Return exactly the lines of the records below, starting at the line that contains "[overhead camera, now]" and ending at the line that contains "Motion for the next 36", with both of those lines kept.

Segment Open

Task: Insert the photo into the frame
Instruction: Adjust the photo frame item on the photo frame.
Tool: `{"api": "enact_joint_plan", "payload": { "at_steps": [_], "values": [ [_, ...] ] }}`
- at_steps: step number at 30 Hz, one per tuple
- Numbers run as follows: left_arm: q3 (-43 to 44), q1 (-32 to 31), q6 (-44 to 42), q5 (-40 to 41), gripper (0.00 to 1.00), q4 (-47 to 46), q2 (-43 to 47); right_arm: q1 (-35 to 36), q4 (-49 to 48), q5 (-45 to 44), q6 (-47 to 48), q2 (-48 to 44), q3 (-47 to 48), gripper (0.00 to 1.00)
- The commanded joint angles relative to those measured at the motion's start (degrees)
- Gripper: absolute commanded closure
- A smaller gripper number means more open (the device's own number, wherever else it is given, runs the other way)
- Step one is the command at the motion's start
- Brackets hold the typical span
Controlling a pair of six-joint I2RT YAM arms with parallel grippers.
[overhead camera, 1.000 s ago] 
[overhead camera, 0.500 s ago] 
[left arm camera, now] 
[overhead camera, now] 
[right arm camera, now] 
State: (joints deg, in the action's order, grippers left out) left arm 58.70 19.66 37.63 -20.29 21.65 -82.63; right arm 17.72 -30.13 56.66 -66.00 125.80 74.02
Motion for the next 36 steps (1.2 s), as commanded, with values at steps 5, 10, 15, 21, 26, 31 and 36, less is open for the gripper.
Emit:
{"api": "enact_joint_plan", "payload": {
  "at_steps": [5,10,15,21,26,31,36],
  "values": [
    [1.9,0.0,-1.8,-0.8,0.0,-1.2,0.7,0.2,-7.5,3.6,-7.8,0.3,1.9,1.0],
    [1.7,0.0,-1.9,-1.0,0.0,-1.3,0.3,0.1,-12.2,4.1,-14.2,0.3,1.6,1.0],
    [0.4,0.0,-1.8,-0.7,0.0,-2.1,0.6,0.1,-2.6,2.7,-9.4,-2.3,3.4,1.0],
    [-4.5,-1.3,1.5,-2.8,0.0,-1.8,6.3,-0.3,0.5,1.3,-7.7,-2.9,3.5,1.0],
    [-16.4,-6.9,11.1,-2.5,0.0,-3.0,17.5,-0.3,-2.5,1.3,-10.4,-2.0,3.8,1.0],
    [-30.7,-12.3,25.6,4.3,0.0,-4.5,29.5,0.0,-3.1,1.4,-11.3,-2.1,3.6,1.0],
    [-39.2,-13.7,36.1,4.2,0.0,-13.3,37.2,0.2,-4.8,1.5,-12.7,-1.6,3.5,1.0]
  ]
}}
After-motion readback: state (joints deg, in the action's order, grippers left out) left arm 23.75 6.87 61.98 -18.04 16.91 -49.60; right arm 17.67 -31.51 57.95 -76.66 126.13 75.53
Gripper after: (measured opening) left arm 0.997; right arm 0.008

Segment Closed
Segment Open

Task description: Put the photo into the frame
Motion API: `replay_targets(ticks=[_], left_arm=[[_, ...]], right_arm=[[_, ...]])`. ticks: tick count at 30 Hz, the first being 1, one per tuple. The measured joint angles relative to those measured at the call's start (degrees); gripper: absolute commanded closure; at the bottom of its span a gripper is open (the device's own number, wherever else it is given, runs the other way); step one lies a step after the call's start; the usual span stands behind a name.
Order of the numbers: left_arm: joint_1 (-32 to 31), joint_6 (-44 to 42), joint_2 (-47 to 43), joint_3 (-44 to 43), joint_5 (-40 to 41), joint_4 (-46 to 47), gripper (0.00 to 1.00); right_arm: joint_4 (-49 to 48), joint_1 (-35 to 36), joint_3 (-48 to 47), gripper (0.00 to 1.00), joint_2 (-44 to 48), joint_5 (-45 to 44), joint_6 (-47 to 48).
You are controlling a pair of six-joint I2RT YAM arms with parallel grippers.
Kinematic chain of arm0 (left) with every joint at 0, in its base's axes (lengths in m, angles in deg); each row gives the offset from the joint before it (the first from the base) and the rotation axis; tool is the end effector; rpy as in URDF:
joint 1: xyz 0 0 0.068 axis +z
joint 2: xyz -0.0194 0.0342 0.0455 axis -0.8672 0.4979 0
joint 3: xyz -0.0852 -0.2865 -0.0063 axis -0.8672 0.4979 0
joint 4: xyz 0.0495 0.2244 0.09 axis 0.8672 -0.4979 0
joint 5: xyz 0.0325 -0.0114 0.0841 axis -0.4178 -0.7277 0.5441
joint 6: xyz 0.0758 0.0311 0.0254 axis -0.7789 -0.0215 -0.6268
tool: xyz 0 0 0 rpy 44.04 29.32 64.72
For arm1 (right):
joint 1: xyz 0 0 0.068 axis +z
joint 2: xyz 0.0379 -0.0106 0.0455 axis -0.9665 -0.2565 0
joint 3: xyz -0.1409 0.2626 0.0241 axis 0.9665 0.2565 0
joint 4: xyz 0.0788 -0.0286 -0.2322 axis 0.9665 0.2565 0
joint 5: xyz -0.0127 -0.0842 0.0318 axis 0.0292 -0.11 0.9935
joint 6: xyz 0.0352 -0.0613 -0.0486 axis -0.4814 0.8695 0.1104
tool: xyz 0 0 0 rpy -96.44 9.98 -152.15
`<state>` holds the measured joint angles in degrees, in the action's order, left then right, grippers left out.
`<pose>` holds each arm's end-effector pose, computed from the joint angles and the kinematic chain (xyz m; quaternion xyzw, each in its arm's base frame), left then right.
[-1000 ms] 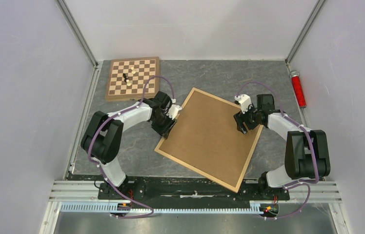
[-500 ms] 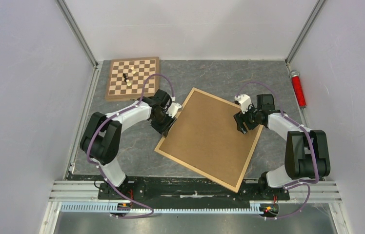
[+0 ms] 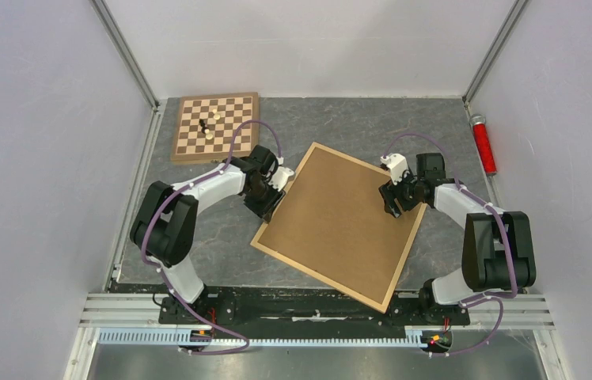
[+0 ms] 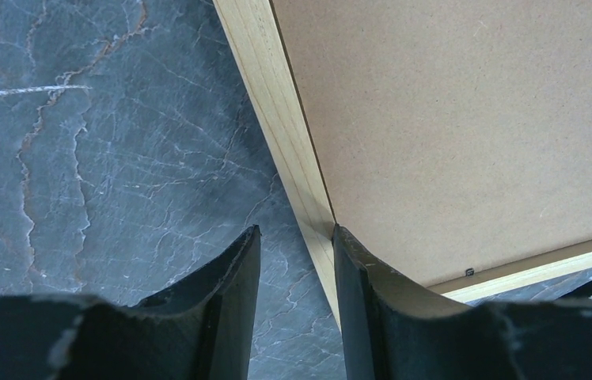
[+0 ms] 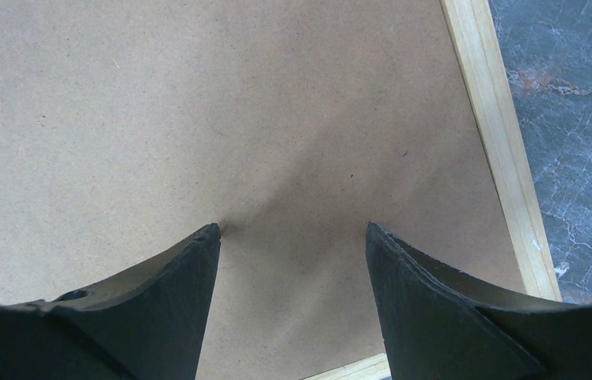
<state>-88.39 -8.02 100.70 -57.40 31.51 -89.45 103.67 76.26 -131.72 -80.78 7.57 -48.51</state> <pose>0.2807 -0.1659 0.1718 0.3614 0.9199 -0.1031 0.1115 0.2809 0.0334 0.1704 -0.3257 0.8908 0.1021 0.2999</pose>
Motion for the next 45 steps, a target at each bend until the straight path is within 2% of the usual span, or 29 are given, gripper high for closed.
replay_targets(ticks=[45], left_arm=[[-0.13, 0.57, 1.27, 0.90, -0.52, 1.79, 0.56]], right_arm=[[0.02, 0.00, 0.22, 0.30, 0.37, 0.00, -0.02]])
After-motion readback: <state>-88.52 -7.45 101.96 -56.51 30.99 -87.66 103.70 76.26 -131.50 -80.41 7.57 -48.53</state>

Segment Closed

[SOLUTION BELOW]
[overhead camera, now] 
[right arm camera, now] 
State: (joints deg, in the action's order, grippers left out) left arm 58.70 19.66 37.63 -20.29 21.65 -82.63; right arm 17.72 -30.13 56.66 -66.00 125.80 74.02
Motion for the next 36 steps (1.2 s), as commanded, with values at steps 5, 10, 15, 21, 26, 31 and 36, less is open for the gripper.

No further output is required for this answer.